**Task to carry out**. Work through the records that follow and return each line containing the word "snack".

Dataset records:
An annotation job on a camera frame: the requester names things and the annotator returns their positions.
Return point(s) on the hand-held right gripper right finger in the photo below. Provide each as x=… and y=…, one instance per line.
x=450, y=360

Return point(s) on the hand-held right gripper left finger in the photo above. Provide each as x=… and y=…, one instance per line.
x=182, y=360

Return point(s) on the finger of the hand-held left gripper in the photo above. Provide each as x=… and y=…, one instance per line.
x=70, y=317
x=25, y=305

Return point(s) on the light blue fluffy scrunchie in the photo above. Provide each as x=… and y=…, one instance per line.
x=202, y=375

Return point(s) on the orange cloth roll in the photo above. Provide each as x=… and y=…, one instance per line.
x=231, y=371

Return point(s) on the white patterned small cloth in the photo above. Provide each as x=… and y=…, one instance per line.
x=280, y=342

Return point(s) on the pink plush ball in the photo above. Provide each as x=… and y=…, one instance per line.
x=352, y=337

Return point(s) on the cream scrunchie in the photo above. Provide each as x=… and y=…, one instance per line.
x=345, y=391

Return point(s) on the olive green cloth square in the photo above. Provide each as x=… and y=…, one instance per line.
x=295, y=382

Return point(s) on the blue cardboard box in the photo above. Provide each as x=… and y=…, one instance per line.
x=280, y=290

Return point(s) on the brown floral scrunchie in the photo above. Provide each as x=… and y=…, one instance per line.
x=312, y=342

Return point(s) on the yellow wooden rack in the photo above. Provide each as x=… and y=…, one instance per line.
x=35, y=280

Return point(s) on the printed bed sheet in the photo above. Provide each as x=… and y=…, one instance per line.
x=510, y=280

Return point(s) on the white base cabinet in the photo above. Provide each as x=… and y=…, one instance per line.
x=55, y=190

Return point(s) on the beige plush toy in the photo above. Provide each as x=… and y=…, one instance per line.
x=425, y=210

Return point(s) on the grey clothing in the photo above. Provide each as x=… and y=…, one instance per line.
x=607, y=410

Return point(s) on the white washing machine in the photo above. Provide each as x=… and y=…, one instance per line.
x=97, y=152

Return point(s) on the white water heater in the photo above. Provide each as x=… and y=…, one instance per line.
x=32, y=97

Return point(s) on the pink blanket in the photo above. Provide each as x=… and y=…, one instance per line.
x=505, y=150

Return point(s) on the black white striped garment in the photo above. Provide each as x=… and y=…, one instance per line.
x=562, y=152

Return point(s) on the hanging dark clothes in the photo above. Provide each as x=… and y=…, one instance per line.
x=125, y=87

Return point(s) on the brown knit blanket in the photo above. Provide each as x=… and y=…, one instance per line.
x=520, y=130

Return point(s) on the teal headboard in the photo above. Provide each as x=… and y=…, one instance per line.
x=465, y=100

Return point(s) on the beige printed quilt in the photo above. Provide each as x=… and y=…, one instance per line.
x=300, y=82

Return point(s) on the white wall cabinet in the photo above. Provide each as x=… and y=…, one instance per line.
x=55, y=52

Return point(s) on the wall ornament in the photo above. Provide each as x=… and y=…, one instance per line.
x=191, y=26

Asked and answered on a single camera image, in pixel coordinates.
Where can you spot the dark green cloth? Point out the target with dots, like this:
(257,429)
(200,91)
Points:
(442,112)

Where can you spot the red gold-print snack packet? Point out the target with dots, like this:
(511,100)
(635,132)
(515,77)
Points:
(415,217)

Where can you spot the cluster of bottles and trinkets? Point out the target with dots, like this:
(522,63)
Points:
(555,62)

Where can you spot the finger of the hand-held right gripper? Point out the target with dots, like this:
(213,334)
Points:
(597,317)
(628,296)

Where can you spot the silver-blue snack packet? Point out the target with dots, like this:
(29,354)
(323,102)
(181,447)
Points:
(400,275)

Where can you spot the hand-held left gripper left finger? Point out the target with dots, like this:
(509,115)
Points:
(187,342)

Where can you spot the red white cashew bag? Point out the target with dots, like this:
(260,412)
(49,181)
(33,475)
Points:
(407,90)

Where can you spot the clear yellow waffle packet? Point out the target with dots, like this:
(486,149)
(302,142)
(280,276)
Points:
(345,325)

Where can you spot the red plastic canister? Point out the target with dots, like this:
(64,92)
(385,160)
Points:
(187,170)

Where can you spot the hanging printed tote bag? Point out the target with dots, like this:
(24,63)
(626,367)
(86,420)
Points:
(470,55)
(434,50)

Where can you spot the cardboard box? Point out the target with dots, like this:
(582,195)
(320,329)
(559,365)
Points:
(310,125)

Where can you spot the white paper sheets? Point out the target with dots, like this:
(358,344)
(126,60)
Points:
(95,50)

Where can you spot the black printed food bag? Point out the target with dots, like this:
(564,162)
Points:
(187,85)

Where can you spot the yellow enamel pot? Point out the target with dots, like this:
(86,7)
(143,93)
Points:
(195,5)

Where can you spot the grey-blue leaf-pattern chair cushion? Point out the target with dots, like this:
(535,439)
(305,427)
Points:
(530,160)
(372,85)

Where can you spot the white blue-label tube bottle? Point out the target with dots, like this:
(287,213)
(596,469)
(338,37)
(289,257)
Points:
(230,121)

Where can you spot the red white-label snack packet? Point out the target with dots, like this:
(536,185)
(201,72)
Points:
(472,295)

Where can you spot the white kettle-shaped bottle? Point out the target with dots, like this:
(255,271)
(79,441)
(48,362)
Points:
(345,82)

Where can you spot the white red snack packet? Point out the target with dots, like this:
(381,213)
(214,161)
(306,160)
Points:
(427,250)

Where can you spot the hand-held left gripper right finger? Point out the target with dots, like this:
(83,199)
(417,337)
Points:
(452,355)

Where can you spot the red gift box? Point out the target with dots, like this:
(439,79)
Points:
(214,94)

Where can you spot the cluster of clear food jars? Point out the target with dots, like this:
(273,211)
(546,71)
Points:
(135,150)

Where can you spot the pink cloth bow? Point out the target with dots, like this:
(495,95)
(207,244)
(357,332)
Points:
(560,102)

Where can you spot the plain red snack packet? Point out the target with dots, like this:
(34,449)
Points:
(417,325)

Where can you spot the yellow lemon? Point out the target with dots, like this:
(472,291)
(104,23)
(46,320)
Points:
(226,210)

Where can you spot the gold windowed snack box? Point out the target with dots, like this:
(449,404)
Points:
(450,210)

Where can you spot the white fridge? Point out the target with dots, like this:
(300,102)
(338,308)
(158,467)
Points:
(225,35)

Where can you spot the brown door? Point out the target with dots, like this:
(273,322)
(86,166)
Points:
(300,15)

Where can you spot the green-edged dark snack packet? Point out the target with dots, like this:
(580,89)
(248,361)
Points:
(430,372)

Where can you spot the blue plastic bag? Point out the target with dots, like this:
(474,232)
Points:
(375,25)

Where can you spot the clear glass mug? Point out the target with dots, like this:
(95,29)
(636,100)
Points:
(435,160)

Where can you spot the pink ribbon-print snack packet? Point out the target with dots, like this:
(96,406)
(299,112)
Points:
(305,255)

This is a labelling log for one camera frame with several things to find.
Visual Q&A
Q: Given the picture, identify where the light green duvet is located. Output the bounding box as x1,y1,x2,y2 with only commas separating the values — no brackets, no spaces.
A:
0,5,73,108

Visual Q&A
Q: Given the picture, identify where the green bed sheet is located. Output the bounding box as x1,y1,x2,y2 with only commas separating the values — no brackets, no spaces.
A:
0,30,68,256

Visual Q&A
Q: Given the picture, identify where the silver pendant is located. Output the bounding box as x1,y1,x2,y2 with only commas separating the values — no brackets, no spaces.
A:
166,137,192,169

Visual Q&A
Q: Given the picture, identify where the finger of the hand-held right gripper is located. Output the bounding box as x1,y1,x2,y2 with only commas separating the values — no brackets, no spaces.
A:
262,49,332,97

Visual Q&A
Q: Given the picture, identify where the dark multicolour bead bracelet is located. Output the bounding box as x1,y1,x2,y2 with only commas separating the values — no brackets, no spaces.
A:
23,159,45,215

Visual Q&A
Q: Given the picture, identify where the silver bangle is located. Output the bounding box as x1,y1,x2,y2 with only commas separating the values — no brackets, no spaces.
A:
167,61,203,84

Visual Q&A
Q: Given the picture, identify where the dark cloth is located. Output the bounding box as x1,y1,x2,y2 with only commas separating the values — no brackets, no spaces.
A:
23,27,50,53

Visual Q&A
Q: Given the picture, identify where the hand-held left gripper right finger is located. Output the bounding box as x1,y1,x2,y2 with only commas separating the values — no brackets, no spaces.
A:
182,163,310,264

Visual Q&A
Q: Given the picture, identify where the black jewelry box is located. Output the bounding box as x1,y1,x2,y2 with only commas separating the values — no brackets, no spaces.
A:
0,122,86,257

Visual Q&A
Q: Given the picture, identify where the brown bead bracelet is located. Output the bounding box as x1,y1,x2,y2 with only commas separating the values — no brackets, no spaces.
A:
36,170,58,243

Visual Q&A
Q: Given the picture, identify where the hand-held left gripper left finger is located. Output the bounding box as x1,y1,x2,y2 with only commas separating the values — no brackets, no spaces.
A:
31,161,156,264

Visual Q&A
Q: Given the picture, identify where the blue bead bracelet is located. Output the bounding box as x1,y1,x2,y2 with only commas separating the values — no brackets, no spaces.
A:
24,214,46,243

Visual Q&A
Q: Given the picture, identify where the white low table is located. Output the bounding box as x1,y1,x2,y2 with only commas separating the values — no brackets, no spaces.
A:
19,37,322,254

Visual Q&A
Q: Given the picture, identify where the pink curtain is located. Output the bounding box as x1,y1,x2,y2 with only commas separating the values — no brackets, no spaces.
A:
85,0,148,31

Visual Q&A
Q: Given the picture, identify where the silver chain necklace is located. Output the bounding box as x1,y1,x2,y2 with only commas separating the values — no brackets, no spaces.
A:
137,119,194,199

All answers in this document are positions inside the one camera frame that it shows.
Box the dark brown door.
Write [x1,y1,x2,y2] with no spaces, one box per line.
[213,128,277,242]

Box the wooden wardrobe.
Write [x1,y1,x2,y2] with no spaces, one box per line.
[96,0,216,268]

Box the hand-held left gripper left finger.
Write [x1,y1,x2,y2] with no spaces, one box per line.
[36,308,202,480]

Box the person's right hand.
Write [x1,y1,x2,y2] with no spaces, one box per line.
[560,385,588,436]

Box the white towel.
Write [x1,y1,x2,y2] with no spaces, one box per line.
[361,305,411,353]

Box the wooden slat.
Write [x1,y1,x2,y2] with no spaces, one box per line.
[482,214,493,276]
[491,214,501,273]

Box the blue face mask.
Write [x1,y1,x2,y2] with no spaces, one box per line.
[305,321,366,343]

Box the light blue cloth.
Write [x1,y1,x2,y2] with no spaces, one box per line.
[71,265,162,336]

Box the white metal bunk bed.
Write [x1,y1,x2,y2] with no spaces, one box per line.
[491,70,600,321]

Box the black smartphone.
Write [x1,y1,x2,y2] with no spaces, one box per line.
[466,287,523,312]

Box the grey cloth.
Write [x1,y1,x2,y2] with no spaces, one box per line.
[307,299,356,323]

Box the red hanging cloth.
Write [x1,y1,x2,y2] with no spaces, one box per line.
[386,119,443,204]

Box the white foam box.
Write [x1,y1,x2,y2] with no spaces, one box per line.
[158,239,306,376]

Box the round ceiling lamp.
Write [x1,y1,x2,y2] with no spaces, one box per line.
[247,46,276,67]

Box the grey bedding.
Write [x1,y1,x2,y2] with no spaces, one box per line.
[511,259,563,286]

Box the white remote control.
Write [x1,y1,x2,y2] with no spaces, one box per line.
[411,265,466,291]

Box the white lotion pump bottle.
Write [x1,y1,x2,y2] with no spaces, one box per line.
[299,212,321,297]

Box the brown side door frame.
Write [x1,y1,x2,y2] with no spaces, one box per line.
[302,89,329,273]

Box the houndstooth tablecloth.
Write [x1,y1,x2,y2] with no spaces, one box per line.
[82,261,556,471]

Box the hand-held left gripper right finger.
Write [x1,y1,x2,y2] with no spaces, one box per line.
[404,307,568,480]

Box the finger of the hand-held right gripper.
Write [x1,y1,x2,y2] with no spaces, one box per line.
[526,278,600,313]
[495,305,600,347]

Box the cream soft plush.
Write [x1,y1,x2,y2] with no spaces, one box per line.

**Exercise result**.
Where can you spot the red gold-print snack packet? Point out the target with dots, like this:
Where can you spot the silver-blue snack packet? Point out the target with dots, like this:
Where can you spot the red white-label snack packet? Point out the target with dots, like this:
Where can you spot the white red snack packet? Point out the target with dots, like this:
Where can you spot the plain red snack packet? Point out the target with dots, like this:
Where can you spot the gold windowed snack box? Point out the target with dots, like this:
Where can you spot the green-edged dark snack packet? Point out the target with dots, like this:
Where can you spot the pink ribbon-print snack packet? Point out the target with dots, like this:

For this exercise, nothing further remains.